__Work request__
Output every record again so that it matches the original word for word.

Source data:
○ ○ ○

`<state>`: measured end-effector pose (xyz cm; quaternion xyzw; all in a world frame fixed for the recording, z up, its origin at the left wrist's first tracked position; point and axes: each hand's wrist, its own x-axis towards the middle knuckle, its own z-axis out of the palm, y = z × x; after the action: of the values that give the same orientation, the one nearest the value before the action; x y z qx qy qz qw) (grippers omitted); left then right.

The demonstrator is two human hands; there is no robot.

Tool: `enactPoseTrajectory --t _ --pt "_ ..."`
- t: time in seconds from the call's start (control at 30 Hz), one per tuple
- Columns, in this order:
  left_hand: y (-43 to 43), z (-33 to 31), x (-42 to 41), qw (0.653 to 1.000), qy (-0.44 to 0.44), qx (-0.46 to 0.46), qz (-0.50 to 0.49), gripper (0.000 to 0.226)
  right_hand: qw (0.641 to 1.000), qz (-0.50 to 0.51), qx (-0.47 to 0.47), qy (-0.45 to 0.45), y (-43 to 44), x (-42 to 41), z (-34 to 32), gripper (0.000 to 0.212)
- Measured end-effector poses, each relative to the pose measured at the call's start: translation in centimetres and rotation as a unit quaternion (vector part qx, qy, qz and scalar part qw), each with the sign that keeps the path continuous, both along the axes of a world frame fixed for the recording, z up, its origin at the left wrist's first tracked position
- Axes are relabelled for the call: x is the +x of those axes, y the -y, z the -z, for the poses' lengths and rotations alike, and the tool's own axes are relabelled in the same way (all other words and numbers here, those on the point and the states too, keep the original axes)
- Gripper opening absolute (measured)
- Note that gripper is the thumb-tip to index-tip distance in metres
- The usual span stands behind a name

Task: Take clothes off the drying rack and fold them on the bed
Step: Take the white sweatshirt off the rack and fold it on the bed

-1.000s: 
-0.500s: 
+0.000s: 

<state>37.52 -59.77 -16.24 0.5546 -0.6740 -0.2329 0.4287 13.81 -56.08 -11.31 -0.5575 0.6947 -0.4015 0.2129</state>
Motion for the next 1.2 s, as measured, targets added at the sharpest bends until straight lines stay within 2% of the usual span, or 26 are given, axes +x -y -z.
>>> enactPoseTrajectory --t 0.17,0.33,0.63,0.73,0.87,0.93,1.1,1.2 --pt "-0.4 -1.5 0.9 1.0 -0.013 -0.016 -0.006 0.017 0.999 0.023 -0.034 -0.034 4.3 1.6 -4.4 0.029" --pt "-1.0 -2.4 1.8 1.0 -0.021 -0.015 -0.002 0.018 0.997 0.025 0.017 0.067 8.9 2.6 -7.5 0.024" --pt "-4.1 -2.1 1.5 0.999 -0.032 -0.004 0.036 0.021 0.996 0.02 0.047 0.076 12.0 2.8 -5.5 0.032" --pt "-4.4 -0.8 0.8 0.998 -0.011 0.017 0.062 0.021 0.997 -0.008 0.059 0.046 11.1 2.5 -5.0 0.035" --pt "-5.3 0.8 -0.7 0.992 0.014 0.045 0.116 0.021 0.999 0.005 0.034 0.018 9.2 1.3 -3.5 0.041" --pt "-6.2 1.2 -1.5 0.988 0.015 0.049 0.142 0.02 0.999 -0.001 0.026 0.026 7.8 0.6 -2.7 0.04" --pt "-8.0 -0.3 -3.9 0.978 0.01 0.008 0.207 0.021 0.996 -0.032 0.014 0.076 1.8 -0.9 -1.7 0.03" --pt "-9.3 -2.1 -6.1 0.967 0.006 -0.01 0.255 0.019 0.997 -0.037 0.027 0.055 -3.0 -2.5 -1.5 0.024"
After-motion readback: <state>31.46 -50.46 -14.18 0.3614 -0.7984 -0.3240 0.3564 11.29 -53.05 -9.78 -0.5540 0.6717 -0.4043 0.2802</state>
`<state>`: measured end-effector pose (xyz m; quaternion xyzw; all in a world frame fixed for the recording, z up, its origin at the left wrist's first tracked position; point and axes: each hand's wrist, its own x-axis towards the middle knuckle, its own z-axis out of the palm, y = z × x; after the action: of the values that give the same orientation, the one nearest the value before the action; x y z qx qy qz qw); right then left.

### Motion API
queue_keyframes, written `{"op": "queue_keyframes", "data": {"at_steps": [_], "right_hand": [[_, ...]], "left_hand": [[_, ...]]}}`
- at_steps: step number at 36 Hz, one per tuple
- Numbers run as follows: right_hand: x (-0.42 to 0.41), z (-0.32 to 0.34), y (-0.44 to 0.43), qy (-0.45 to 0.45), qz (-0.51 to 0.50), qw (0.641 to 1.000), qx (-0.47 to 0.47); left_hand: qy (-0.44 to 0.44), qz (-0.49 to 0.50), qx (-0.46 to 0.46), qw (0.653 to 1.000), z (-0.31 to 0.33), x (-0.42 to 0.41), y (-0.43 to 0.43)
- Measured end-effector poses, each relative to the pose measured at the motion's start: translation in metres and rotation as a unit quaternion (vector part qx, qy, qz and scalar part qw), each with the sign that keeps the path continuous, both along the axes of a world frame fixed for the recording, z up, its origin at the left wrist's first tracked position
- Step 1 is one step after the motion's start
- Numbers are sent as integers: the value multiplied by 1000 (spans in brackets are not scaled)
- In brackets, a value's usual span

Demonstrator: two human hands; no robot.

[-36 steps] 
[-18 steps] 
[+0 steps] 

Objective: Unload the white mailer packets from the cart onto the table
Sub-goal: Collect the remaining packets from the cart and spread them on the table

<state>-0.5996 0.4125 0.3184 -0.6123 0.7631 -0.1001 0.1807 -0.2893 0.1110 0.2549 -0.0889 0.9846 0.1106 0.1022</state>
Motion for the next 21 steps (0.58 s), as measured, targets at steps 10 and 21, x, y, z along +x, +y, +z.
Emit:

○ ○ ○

__Final answer__
`<state>`: measured end-effector pose (xyz cm; quaternion xyzw; all in a world frame fixed for the recording, z up, its origin at the left wrist's first tracked position; point and axes: each hand's wrist, its own x-axis towards the middle knuckle, its own z-axis out of the palm, y = z × x; after the action: of the values that give the same orientation, the one nearest the value before the action; x y z qx qy qz qw) (grippers omitted); left then right.

The demonstrator is two human hands; there is no robot.

Tool: `enactPoseTrajectory --t _ --pt "_ ..."`
- t: time in seconds from the call's start (control at 30 Hz), one per tuple
- Columns, in this order:
  left_hand: y (-43 to 43), z (-33 to 31), x (-42 to 41), qw (0.653 to 1.000), qy (-0.44 to 0.44), qx (-0.46 to 0.46), qz (-0.50 to 0.49), gripper (0.000 to 0.226)
  right_hand: qw (0.641 to 1.000), qz (-0.50 to 0.51), qx (-0.47 to 0.47), qy (-0.45 to 0.45), y (-43 to 44), x (-42 to 41), z (-34 to 32), gripper (0.000 to 0.212)
- Measured end-effector poses, each relative to the pose measured at the call's start: translation in centimetres and rotation as a unit quaternion (vector part qx, qy, qz and scalar part qw), each with the sign that keeps the path continuous, both along the axes of a world frame fixed for the recording, z up, its origin at the left wrist's first tracked position
- Axes are relabelled for the call: x is the +x of those axes, y the -y, z the -z, for the poses' lengths and rotations alike, and the tool's own axes are relabelled in the same way (all other words and numbers here, those on the point and the states too, keep the original axes)
- Gripper opening absolute (measured)
- Note that gripper is the thumb-tip to index-tip distance in metres
- The usual span stands behind a name

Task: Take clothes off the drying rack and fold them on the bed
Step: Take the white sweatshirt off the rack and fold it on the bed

-1.000s: 
-0.500s: 
+0.000s: 

<state>37.52 -59.77 -16.24 0.5546 -0.6740 -0.2329 0.4287 13.81 -56.08 -11.31 -0.5575 0.6947 -0.4015 0.2129</state>
Motion for the next 1.2 s, as measured, targets added at the sharpest bends until straight lines stay within 2% of the usual span, or 26 are given, axes +x -y -z.
>>> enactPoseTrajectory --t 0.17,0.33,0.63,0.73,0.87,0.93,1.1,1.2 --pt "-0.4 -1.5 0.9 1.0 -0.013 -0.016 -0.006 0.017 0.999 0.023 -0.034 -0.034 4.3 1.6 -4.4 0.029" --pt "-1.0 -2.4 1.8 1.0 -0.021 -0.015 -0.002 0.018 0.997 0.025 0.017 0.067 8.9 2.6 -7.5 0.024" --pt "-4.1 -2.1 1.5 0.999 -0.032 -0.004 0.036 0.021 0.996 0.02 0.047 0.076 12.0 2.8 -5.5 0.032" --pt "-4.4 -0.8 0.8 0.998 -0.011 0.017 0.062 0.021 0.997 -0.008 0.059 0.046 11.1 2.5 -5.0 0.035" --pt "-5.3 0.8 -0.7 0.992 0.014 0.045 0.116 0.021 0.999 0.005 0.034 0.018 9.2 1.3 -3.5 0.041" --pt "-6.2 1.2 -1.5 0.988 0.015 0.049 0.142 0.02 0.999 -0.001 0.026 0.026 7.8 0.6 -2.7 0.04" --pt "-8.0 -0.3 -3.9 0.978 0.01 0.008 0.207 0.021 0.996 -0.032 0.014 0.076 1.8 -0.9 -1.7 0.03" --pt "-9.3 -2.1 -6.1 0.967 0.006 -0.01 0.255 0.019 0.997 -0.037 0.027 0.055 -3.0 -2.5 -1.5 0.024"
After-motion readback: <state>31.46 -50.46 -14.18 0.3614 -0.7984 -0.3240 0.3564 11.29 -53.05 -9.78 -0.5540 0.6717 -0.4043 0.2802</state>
`<state>`: measured end-effector pose (xyz m; quaternion xyzw; all in a world frame fixed for the recording, z up, its origin at the left wrist's first tracked position; point and axes: each hand's wrist, its own x-axis towards the middle knuckle, its own z-axis out of the palm, y = z × x; after the action: of the values that give the same orientation, the one nearest the value before the action; x y z qx qy qz qw); right then left.

### Motion API
queue_keyframes, written `{"op": "queue_keyframes", "data": {"at_steps": [_], "right_hand": [[_, ...]], "left_hand": [[_, ...]]}}`
- at_steps: step number at 36 Hz, one per tuple
- Numbers run as follows: right_hand: x (-0.42 to 0.41), z (-0.32 to 0.34), y (-0.44 to 0.43), qy (-0.45 to 0.45), qz (-0.51 to 0.50), qw (0.641 to 1.000), qx (-0.47 to 0.47); left_hand: qy (-0.44 to 0.44), qz (-0.49 to 0.50), qx (-0.46 to 0.46), qw (0.653 to 1.000), z (-0.31 to 0.33), x (-0.42 to 0.41), y (-0.43 to 0.43)
- Measured end-effector poses, each relative to the pose measured at the motion's start: translation in metres and rotation as a unit quaternion (vector part qx, qy, qz and scalar part qw), each with the sign that keeps the path continuous, both along the axes of a world frame fixed for the recording, z up, its origin at the left wrist's first tracked position
- Step 1 is one step after the motion's start
- Numbers are sent as integers: the value multiplied by 1000 (spans in brackets are not scaled)
- In brackets, a value's usual span

Demonstrator: two human hands; no robot.

[-36 steps] 
[-18 steps] 
[+0 steps] 

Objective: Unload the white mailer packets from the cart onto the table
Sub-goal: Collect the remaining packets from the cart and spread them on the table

<state>-0.5996 0.4125 0.3184 -0.6123 0.7631 -0.1001 0.1807 -0.2893 0.1110 0.2549 -0.0889 0.9846 0.1106 0.1022</state>
Motion for the next 21 steps (0.58 s), as measured, targets at steps 10 and 21, x, y, z along +x, +y, +z.
Emit:

No further output is needed for the exercise.